--- Assigned task ---
Please say how many lines in the records below contain the word "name". Give only the number.

::: Data in this exercise :::

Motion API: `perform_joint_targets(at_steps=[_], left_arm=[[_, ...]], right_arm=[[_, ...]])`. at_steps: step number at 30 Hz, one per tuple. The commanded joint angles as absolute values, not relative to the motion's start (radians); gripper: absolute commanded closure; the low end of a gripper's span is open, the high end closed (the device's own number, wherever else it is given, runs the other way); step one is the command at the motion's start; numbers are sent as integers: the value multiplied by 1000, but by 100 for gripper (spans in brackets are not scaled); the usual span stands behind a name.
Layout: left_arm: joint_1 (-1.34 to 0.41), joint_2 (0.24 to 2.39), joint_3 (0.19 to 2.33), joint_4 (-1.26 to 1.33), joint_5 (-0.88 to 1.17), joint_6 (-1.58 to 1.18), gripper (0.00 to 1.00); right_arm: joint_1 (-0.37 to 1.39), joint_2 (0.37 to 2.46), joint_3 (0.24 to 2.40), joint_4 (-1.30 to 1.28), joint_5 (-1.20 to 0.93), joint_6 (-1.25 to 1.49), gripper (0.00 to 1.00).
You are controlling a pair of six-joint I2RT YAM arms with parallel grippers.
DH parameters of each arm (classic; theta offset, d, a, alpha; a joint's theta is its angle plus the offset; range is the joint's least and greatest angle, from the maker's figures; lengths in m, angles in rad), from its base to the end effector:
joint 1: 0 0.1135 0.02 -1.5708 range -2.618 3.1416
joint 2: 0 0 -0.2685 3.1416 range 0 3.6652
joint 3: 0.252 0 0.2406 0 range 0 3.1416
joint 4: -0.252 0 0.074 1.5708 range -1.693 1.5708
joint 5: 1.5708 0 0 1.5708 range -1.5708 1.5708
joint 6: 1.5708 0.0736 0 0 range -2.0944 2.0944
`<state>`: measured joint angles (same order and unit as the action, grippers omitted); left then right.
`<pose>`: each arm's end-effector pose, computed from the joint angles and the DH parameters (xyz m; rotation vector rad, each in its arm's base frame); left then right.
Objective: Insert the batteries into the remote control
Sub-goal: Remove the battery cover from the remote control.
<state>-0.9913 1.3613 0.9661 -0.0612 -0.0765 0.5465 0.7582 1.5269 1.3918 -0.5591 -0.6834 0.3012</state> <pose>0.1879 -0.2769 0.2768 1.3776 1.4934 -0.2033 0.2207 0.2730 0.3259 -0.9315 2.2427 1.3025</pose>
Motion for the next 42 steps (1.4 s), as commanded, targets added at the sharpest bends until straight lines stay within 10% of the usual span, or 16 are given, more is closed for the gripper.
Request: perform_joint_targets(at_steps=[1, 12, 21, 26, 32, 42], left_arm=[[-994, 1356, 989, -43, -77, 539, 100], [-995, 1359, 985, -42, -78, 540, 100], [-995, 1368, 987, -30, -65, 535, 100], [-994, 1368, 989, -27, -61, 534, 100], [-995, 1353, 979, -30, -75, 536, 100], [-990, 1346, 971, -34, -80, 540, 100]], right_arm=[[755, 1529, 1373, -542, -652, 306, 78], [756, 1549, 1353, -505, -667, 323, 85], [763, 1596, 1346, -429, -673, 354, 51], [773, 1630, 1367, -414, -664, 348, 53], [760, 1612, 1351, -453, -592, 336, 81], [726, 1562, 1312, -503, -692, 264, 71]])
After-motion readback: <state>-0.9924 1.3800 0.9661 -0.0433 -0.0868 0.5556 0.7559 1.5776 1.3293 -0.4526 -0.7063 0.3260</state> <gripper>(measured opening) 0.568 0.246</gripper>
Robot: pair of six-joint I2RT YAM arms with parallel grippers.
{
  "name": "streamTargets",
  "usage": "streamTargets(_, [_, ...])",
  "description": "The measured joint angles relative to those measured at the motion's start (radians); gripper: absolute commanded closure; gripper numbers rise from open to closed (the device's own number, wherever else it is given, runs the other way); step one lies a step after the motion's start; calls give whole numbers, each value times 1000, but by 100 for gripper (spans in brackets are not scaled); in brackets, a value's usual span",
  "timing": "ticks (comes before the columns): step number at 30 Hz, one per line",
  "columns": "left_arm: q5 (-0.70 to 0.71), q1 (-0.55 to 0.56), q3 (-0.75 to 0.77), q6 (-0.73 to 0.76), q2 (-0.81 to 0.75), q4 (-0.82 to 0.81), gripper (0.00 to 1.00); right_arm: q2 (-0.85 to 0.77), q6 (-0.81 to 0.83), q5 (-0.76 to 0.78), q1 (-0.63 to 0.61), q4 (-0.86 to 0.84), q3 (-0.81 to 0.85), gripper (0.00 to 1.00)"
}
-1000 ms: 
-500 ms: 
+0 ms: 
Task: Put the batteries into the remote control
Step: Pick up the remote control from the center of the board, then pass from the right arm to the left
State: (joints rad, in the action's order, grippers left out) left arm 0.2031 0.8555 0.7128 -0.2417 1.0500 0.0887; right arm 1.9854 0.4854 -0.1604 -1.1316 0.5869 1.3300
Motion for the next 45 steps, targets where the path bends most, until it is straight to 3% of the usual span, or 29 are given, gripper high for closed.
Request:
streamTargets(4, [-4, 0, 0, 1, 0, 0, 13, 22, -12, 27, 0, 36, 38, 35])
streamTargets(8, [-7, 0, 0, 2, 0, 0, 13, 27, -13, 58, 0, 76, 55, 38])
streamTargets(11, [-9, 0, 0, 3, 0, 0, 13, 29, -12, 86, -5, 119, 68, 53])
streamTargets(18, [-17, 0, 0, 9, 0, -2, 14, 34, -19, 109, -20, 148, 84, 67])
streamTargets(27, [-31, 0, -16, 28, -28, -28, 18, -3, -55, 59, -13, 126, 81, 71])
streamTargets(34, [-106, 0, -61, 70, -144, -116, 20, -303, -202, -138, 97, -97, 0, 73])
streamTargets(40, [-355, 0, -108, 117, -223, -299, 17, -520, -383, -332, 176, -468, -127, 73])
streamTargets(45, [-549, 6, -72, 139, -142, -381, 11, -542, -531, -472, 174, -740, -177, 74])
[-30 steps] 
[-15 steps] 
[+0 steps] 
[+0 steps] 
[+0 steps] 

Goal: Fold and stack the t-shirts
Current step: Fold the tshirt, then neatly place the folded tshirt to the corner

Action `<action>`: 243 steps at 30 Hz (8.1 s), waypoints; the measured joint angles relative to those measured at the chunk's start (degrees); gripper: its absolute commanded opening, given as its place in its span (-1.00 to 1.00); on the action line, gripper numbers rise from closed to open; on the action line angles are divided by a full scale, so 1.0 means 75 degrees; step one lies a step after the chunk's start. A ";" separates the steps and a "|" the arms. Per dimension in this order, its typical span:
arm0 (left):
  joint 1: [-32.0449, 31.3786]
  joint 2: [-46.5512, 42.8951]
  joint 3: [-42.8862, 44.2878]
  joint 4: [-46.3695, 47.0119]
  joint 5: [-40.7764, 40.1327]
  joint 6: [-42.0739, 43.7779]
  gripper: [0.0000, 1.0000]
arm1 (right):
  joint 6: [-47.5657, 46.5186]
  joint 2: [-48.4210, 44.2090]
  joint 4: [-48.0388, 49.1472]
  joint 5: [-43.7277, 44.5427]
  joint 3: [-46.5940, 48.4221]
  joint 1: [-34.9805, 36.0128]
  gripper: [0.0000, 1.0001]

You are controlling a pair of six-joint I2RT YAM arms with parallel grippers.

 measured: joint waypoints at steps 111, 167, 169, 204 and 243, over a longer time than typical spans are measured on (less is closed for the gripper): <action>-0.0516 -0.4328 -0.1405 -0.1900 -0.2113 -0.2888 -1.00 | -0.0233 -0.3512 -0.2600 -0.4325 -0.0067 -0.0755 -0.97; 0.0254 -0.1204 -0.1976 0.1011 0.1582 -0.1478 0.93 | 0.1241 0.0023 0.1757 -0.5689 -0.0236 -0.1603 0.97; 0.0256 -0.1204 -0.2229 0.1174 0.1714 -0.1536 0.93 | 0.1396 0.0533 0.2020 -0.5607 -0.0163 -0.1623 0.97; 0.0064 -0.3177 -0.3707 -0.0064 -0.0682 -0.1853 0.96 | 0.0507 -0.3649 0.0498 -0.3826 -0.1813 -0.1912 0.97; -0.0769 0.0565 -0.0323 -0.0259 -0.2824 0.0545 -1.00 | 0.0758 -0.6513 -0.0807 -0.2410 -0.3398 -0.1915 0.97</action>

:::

--- Solution for this task ---
2